Potential Clinical Implication

Sudden Infant Death Syndrome (SIDS) is one of the leading causes of death in infants. Although the exact mechanisms contributing SIDS have not been fully elucidated until now, it is estimated that dysfunction of the autonomic nervous system regulation either respiratory or cardiovascular systems might play a part. The advantage of this study is that QTVI, which reflects myocardial repolarization variability, calculated from short-term ECG recording, can be used to assess the degree of autonomic tone. Thus, QTVI could be potentially used for predicting lethal arrhythmias, including SIDS. This should be explored in the future studies.

Limitations

This study has some limitations. First, this was a single-center study with a limited number of patients.

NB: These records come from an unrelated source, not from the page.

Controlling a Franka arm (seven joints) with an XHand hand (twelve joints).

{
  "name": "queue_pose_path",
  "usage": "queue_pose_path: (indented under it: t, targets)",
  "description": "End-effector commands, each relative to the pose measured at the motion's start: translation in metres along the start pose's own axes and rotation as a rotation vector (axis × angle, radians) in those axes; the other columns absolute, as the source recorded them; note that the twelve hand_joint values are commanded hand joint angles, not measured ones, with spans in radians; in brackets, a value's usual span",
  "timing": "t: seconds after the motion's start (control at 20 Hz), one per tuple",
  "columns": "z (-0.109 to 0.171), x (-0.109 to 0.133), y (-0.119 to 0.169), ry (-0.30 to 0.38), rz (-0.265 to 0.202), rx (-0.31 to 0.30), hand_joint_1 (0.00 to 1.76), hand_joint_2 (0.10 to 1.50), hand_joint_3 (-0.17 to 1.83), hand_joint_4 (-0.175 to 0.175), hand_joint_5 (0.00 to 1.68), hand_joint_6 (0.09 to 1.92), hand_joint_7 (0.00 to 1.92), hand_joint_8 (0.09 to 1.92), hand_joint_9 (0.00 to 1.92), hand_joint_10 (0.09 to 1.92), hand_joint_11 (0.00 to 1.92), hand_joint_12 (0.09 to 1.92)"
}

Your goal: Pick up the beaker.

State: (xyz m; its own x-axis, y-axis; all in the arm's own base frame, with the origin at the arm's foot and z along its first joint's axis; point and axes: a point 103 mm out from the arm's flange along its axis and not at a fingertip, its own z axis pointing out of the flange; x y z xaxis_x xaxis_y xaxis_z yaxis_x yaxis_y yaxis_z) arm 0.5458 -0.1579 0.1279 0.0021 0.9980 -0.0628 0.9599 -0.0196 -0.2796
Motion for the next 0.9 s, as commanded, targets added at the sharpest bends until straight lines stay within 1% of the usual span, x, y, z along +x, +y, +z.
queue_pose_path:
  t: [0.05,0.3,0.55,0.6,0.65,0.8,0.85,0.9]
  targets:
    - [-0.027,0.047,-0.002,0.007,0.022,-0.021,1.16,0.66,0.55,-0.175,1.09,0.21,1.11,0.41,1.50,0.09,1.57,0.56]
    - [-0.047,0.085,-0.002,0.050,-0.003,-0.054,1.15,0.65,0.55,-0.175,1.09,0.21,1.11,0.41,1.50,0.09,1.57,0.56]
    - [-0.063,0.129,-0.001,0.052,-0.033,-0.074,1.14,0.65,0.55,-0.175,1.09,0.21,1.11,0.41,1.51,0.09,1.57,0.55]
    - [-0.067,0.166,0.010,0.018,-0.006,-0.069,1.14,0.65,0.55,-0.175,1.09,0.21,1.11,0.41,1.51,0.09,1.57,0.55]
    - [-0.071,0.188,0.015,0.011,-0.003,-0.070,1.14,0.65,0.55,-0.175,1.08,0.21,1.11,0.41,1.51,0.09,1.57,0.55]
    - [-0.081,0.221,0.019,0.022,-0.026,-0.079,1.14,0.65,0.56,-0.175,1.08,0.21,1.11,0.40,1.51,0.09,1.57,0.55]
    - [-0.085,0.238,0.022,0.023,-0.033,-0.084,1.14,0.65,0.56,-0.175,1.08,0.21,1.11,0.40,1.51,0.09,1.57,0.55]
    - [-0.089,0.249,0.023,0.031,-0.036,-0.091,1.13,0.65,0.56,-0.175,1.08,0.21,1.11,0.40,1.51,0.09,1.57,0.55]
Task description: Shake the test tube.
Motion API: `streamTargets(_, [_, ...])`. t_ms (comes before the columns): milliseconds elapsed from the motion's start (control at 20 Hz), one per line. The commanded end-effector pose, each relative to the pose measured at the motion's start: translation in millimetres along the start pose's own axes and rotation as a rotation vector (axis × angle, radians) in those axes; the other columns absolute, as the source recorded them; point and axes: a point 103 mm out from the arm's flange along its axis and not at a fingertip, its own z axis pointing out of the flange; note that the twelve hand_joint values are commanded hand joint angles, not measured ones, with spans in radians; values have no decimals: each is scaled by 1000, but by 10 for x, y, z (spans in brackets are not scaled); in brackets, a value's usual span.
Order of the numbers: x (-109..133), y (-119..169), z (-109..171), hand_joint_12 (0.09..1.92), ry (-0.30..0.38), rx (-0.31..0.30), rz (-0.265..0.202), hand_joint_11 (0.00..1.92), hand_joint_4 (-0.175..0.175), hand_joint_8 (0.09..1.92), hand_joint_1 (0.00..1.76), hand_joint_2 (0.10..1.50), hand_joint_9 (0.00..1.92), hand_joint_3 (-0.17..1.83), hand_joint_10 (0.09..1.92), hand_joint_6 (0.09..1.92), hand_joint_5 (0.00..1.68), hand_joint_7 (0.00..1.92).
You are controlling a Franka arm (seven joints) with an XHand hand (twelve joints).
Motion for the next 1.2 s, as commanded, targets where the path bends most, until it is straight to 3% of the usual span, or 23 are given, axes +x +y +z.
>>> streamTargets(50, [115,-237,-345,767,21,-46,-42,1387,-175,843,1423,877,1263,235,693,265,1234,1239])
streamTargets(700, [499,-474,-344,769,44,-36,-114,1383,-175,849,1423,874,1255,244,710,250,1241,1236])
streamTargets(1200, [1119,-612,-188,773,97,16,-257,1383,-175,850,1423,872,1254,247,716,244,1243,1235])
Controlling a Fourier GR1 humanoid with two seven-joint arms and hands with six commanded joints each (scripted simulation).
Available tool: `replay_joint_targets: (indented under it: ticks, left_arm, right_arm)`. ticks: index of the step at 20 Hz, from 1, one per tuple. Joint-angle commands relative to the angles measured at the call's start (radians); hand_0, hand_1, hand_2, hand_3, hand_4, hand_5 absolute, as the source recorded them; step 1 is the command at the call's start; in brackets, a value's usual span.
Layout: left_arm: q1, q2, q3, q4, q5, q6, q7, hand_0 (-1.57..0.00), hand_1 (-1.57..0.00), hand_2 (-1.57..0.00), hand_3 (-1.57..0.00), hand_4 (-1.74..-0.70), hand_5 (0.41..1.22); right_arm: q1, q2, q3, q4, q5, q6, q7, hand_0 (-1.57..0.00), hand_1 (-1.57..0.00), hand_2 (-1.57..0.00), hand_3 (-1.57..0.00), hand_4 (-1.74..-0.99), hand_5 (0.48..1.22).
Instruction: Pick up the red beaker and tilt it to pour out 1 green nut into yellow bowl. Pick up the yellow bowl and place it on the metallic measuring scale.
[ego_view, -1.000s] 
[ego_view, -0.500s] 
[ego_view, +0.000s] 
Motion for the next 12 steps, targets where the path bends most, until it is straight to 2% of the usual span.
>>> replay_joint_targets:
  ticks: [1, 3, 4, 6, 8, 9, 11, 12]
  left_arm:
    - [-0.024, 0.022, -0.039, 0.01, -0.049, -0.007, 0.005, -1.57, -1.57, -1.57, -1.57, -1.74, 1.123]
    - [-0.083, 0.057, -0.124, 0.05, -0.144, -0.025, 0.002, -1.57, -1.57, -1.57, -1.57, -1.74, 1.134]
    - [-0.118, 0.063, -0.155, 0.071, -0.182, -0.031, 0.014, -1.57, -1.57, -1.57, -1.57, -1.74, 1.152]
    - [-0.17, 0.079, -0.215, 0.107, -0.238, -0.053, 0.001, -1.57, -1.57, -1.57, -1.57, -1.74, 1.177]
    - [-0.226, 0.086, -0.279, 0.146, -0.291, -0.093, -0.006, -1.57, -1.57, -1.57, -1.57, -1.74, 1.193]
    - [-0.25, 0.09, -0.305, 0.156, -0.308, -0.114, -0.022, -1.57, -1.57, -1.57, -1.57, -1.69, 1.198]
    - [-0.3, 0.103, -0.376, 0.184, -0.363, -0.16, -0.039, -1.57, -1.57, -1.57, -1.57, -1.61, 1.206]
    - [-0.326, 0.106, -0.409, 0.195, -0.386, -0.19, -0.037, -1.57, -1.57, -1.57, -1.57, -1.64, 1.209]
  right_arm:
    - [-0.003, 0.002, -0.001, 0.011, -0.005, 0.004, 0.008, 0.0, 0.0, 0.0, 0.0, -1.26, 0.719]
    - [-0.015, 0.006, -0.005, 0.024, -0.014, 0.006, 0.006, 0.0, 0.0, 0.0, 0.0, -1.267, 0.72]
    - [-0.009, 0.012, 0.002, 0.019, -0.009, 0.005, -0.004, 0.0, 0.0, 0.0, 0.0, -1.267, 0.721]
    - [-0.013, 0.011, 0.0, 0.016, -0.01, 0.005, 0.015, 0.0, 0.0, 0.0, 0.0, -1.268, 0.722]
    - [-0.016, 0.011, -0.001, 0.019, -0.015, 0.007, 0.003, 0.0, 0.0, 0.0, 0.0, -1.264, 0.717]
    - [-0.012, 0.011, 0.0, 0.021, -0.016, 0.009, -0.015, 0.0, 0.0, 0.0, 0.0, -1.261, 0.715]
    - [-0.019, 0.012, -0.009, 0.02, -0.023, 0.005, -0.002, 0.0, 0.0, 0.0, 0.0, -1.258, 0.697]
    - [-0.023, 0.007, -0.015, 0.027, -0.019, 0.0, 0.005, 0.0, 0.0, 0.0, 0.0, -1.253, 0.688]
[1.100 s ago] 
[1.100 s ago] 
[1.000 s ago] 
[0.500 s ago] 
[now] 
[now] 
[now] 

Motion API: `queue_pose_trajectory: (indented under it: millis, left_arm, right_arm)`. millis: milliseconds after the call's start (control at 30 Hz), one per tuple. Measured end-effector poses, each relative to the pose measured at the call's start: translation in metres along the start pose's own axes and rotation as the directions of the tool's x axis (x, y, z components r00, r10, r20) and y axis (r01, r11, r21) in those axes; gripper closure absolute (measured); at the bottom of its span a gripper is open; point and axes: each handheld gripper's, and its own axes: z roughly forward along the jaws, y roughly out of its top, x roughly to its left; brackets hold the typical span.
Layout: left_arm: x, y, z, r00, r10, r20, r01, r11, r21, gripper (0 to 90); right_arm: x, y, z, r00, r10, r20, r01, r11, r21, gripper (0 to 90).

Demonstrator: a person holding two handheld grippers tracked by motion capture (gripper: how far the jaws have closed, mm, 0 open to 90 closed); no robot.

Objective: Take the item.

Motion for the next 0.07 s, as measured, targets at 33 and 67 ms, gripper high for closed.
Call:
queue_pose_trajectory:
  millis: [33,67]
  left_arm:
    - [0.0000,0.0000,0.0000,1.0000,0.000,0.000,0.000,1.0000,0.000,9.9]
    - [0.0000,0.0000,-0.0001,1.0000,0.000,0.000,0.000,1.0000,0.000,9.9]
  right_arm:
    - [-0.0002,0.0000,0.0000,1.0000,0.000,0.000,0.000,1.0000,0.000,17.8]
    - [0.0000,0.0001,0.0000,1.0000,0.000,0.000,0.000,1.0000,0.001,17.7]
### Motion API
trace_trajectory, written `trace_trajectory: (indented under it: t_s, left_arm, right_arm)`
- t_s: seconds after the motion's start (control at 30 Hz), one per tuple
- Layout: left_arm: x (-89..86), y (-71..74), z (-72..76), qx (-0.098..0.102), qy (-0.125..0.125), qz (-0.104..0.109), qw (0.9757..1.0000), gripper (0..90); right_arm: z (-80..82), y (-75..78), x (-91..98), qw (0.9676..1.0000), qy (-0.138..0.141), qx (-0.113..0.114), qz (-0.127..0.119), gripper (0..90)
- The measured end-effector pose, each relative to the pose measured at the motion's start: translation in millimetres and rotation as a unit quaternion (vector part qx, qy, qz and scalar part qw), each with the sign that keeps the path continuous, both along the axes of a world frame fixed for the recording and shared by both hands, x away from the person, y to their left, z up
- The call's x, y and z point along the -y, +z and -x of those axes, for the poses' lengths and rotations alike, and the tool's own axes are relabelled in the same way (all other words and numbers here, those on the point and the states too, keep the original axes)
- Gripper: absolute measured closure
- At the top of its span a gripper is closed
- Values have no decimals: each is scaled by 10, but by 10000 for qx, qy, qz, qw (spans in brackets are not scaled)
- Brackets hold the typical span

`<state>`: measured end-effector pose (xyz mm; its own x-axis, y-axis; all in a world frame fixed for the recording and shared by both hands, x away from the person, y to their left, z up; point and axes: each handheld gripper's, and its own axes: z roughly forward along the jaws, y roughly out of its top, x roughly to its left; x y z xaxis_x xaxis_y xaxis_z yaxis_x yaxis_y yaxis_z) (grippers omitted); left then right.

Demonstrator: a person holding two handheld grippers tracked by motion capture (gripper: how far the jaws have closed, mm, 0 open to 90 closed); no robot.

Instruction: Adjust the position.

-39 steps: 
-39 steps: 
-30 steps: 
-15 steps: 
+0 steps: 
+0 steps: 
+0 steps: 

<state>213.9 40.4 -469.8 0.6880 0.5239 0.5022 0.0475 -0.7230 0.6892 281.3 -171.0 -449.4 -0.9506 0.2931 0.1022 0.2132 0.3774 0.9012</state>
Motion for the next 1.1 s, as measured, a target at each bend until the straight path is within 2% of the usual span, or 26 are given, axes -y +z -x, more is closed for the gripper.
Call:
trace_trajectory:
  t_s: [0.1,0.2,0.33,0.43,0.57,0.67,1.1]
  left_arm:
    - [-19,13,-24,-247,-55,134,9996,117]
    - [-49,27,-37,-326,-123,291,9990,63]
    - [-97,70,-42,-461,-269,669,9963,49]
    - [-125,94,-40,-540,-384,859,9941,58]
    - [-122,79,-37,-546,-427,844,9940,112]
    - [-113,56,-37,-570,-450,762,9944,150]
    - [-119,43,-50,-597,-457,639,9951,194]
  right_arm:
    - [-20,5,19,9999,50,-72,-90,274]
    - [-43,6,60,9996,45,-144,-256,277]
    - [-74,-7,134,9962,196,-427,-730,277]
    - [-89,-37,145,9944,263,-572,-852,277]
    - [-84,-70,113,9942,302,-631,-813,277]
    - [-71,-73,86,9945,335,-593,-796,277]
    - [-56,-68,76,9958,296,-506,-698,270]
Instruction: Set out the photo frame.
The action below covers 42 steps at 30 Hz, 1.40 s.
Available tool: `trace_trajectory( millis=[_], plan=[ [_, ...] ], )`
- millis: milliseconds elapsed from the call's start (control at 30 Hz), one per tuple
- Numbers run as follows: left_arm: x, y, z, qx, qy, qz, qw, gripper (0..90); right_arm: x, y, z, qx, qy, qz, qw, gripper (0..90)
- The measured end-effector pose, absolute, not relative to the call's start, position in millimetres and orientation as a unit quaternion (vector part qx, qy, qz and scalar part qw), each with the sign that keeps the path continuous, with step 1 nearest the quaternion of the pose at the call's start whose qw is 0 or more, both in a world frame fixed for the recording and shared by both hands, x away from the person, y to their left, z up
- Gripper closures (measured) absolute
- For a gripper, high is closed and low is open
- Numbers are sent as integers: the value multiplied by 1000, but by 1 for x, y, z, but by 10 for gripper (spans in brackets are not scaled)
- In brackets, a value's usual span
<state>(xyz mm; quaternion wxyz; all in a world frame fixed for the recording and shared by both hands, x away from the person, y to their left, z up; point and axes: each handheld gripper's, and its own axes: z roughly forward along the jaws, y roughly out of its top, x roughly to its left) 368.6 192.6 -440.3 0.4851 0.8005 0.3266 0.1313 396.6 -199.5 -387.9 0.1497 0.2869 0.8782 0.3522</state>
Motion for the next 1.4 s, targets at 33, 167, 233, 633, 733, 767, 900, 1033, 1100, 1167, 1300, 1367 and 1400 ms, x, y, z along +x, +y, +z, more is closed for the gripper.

Second, we collected only one data in each subject. Thus, reproducibility of the parameters could not be assessed. Third, it may be true that sedatives affect the autonomic nervous activity and should be avoided to assess the autonomic balance, but in fact, it was impossible to ask the infant to rest on supine position for more than 2 min. However, the amount of tricloryl syrup (0.7 mg/kg) used in this study is small so that we think effects of this medication on autonomic nervous activity is limited. Finally, we included only healthy infants, therefore it is unclear whether our results could be applied to infants with heart disease including hereditary channelopathies.

Conclusion

QTVI, which is calculated from non-invasive ECG and can detect abnormal myocardial repolarization instability, is significantly correlated with power spectral HRV parameters. QTVI reflects autonomic nerve balance in children.